Assignment: In the listing that follows, locate the line containing "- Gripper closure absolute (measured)" and the line containing "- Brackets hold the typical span". Retype exactly those two lines and every line between them, and nothing more.

Extracted records:
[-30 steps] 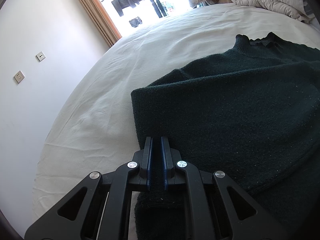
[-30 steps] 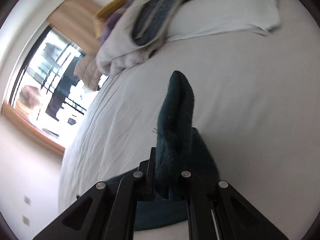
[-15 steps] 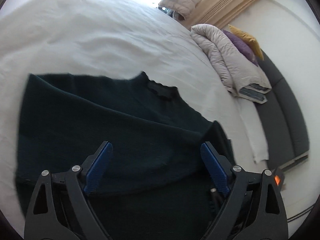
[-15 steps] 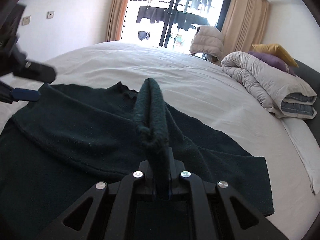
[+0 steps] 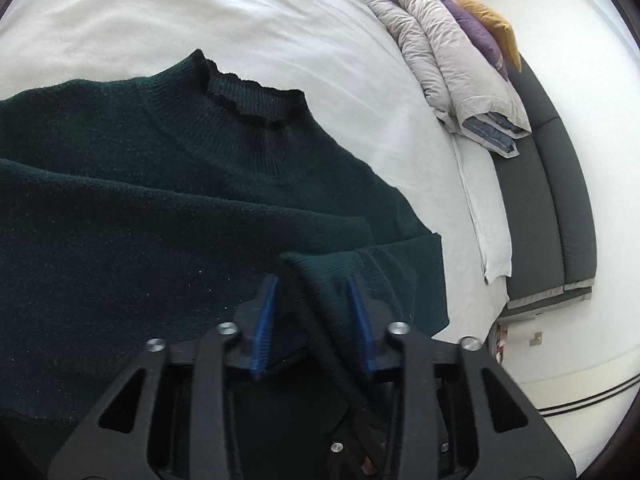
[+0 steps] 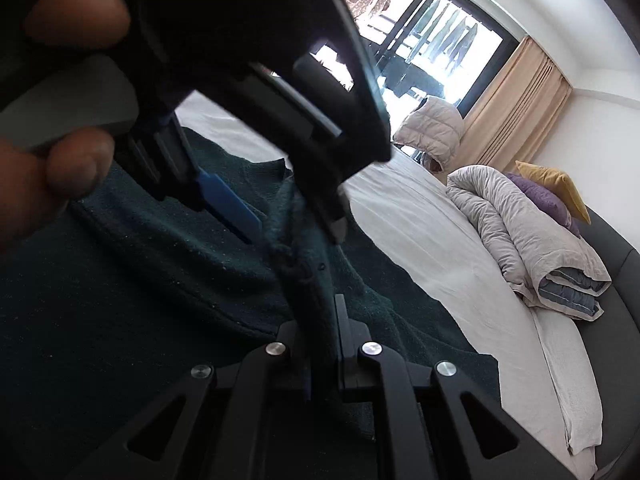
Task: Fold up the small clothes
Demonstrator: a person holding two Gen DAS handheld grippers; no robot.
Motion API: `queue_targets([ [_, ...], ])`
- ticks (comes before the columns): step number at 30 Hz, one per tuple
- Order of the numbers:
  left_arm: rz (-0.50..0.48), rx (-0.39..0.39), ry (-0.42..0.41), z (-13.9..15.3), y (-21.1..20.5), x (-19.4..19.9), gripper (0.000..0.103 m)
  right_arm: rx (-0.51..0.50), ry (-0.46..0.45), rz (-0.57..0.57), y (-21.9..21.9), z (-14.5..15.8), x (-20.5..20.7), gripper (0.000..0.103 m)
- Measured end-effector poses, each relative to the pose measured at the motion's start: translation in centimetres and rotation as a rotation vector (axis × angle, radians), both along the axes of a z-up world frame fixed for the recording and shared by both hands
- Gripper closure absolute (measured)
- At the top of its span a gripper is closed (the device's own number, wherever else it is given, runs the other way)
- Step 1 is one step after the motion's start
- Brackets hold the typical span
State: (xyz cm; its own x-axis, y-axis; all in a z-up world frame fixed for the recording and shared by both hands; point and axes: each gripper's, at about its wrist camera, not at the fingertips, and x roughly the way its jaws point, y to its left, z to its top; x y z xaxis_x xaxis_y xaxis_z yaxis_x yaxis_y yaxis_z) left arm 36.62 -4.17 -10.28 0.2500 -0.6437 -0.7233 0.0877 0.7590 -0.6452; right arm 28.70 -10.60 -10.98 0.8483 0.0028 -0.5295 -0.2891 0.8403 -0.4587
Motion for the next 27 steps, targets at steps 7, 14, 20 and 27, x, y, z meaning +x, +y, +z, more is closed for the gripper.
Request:
queue_targets([
  [7,0.014,-0.009,-0.016,-0.7,-0.9,0.6,0.093,0.197,0.100,0.011,-2.6,1.5,-1.3,0.048],
  [14,0.061,-0.060,-0.079,2.1,1.6,1.3,0.094,0.982,0.334,-0.266,-17.6,0.6,-1.6,0.039],
  [20,0.109,-0.079,-0.100,4.0,5.6,1.4,0.094,1.488,0.435,-0.428,-24.1,-4.0,0.1,0.037],
  [27,0.150,-0.062,-0.099,4.6,11.2,1.3,0.094,1.756,0.372,-0.428,-25.9,-5.0,3.2,0.037],
])
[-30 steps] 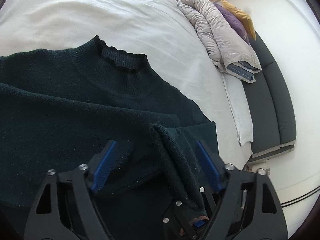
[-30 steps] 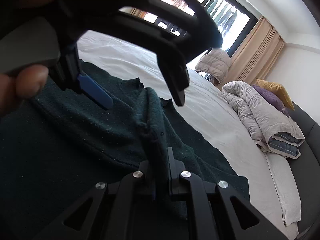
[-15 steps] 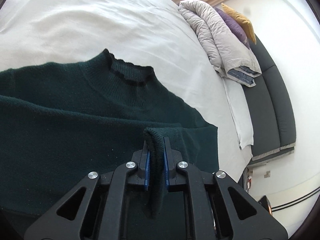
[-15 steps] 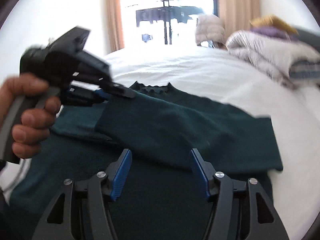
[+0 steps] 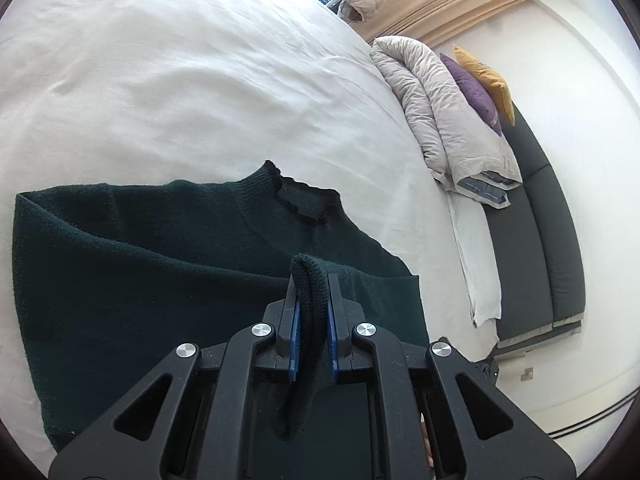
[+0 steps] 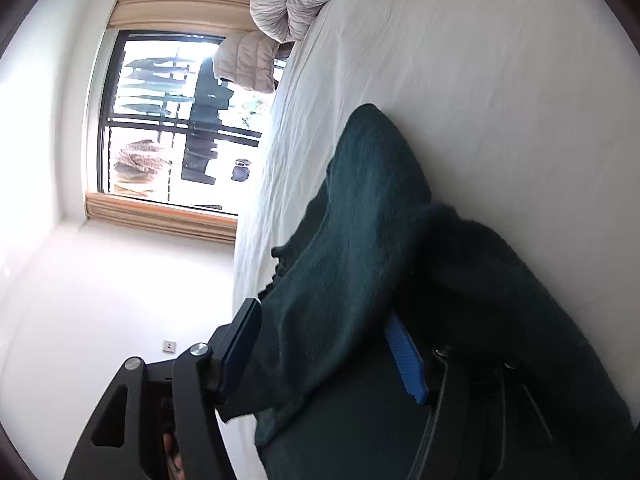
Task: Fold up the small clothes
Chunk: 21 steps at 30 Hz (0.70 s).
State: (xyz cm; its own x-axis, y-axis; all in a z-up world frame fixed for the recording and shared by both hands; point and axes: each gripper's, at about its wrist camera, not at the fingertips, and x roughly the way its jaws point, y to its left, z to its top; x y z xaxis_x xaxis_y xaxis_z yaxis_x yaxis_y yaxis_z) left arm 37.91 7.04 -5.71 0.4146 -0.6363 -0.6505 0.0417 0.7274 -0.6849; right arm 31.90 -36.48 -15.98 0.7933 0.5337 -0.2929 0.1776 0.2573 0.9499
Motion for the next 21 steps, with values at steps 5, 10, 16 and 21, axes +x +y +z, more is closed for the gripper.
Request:
queue_targets([
  [5,0.022,0.039,0.018,-1.4,2.7,0.0,0.094,0.103,-0.022,-0.092,-1.8,-0.2,0.3,0.037],
  [10,0.038,0.058,0.052,-4.7,3.7,-0.1,0.094,0.106,-0.035,-0.142,-3.4,-0.8,0.2,0.043],
  [16,0.048,0.080,0.069,-7.0,3.6,0.1,0.094,0.041,-0.043,-0.089,-1.4,0.2,1.2,0.039],
  [21,0.027,0.127,0.053,-7.4,3.4,0.1,0.094,-0.047,-0.008,-0.084,-1.1,0.1,1.8,0.041],
])
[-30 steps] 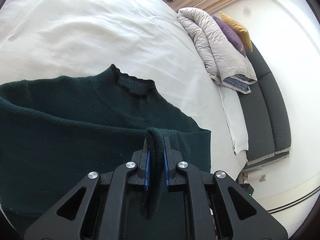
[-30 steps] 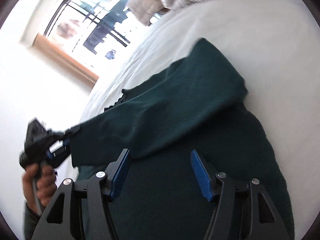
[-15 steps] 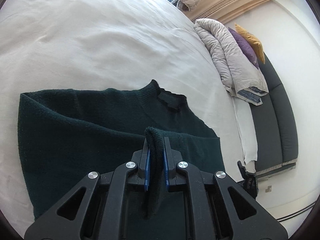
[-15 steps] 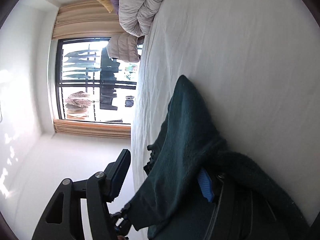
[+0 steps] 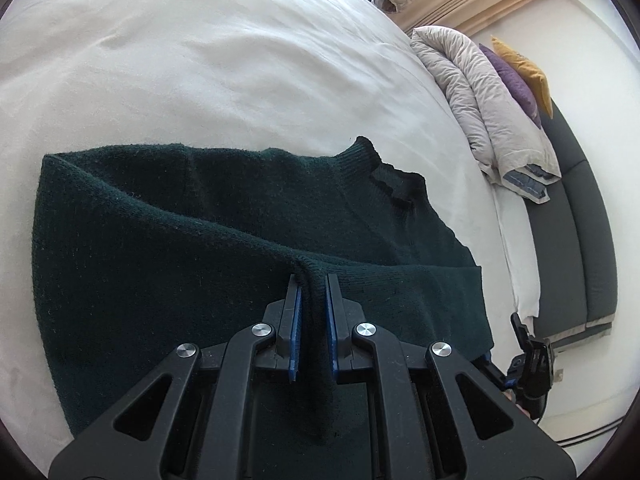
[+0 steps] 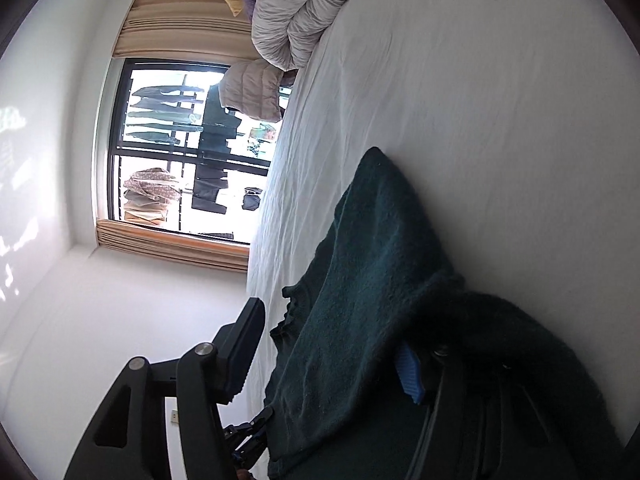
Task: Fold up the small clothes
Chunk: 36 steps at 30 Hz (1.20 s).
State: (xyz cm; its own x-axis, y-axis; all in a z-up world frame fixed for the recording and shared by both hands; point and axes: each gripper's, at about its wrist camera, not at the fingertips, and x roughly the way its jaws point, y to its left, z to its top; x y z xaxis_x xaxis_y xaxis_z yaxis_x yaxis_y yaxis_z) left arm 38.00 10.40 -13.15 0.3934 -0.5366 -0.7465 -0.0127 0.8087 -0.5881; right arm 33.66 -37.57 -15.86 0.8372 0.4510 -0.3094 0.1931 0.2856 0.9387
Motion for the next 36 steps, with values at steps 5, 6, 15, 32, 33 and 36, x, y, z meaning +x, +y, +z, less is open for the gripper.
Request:
queue_targets([
  [5,0.023,-0.049,0.020,-1.2,0.3,-0.2,0.094,0.030,0.046,-0.018,-1.6,-1.7,0.3,0.069],
  [6,0.026,-0.054,0.021,-1.3,0.4,-0.4,0.094,0.022,0.044,-0.015,-1.8,-1.8,0.2,0.069],
  [15,0.094,0.044,0.003,0.5,1.5,-2.0,0.093,-0.069,0.105,0.008,-1.9,-0.2,-2.6,0.061],
  [32,-0.097,0.457,-0.233,0.0,-10.1,-4.3,0.093,-0.196,-0.057,0.165,0.9,5.1,2.2,0.045],
  [33,-0.098,0.456,-0.237,-0.3,-10.1,-4.2,0.093,-0.188,-0.034,0.173,1.2,4.1,2.8,0.045],
  [36,-0.110,0.463,-0.253,-0.9,-10.0,-4.2,0.093,-0.187,0.065,0.178,1.3,0.6,4.2,0.046],
])
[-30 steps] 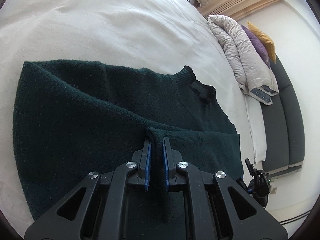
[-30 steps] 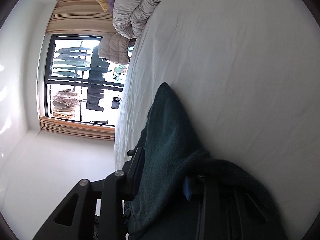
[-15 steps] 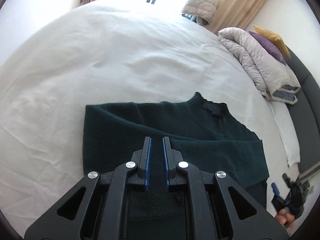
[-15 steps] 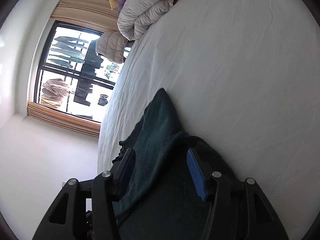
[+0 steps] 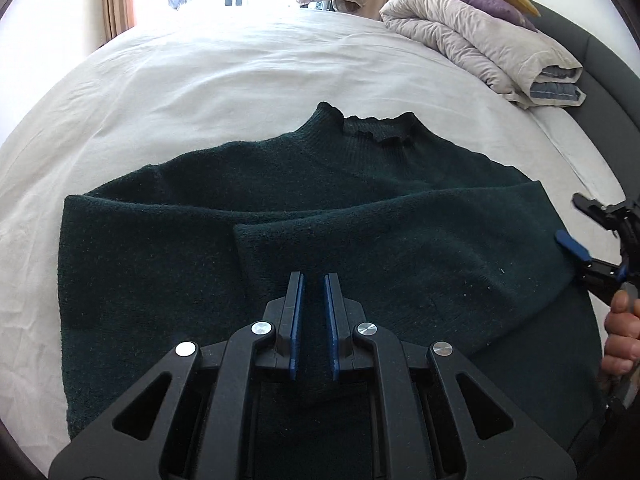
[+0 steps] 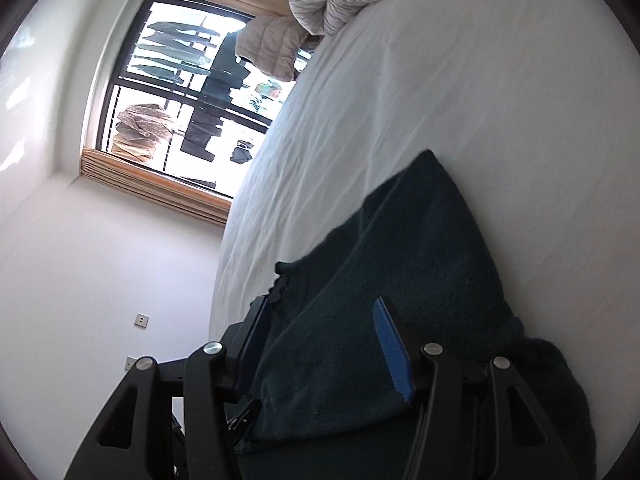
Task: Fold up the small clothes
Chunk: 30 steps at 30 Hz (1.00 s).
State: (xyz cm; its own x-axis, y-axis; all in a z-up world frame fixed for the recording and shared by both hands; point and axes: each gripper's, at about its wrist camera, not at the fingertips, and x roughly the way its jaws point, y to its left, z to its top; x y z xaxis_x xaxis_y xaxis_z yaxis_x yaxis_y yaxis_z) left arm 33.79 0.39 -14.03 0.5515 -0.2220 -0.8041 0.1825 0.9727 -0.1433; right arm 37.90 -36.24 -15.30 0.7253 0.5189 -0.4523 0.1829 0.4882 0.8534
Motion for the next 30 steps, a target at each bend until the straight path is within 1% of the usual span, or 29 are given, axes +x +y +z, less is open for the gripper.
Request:
queue_targets([
  [1,0.000,-0.004,-0.004,-0.2,0.2,0.0,0.093,-0.009,0.008,-0.012,-0.2,-0.9,-0.1,0.059],
  [2,0.002,-0.011,-0.007,-0.3,0.3,0.0,0.093,-0.011,0.007,-0.020,-0.7,-1.5,-0.4,0.076],
  [4,0.008,-0.024,-0.016,-0.4,0.4,0.0,0.093,0.024,0.003,-0.041,-2.0,-2.4,-1.3,0.089],
  [5,0.008,-0.028,-0.023,-0.5,0.4,0.0,0.093,0.028,-0.003,-0.062,-2.6,-2.6,-1.9,0.090],
  [7,0.007,-0.036,-0.034,-0.6,0.6,-0.3,0.093,-0.003,-0.013,-0.088,-3.6,-2.3,-2.6,0.091],
  [9,0.010,-0.057,-0.035,-0.8,0.9,-0.3,0.093,-0.040,-0.007,-0.103,-4.0,-1.6,-3.0,0.088],
  [10,0.013,-0.073,-0.033,-0.8,1.1,-0.2,0.093,-0.044,-0.021,-0.099,-3.9,-0.9,-3.1,0.078],
  [11,0.016,-0.090,-0.032,-0.8,1.3,-0.2,0.093,-0.038,-0.052,-0.086,-3.5,-0.1,-3.2,0.061],
  [12,0.020,-0.106,-0.031,-0.9,1.5,-0.2,0.093,-0.032,-0.090,-0.063,-2.8,0.9,-3.5,0.055],
  [13,0.021,-0.118,-0.033,-1.0,1.8,-0.3,0.093,-0.026,-0.115,-0.031,-1.9,1.8,-3.6,0.050],
  [15,0.022,-0.133,-0.038,-1.1,2.0,-0.4,0.093,0.011,-0.137,0.046,-0.2,2.4,-4.4,0.049],
  [17,0.022,-0.138,-0.044,-1.1,2.1,-0.5,0.093,0.027,-0.110,0.072,0.6,1.9,-5.4,0.045],
  [18,0.022,-0.140,-0.046,-1.1,2.1,-0.6,0.093,0.032,-0.080,0.072,0.5,1.1,-5.9,0.044],
  [20,0.022,-0.149,-0.048,-1.1,2.2,-0.6,0.093,0.044,0.001,0.032,-0.5,-1.0,-6.7,0.044],
  [21,0.022,-0.157,-0.047,-1.2,2.2,-0.5,0.093,0.076,0.007,0.009,-1.4,-1.9,-7.2,0.050],
  [22,0.023,-0.163,-0.047,-1.2,2.3,-0.5,0.093,0.099,0.020,-0.009,-2.3,-2.5,-7.4,0.064],
  [23,0.023,-0.169,-0.046,-1.2,2.4,-0.6,0.093,0.107,0.030,-0.032,-3.2,-2.9,-7.5,0.071],
  [25,0.024,-0.175,-0.048,-1.2,2.4,-0.6,0.093,0.080,0.015,-0.103,-5.3,-2.9,-8.1,0.072],
  [26,0.024,-0.175,-0.050,-1.2,2.4,-0.6,0.093,0.066,0.022,-0.136,-6.2,-2.8,-8.3,0.072],
  [27,0.025,-0.176,-0.052,-1.2,2.4,-0.6,0.093,0.081,0.021,-0.166,-7.1,-2.9,-8.6,0.072],
  [28,0.025,-0.177,-0.053,-1.3,2.4,-0.6,0.093,0.075,0.044,-0.200,-7.9,-2.9,-9.2,0.069],
  [30,0.026,-0.180,-0.055,-1.3,2.4,-0.6,0.093,0.050,0.056,-0.251,-9.1,-2.4,-10.7,0.066],
])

Solved exercise:
- Gripper closure absolute (measured)
- At the top of its span a gripper is closed (the device's own number, wherever else it is given, runs the other way)
- Step 1 is one step after the motion's start
- Brackets hold the typical span

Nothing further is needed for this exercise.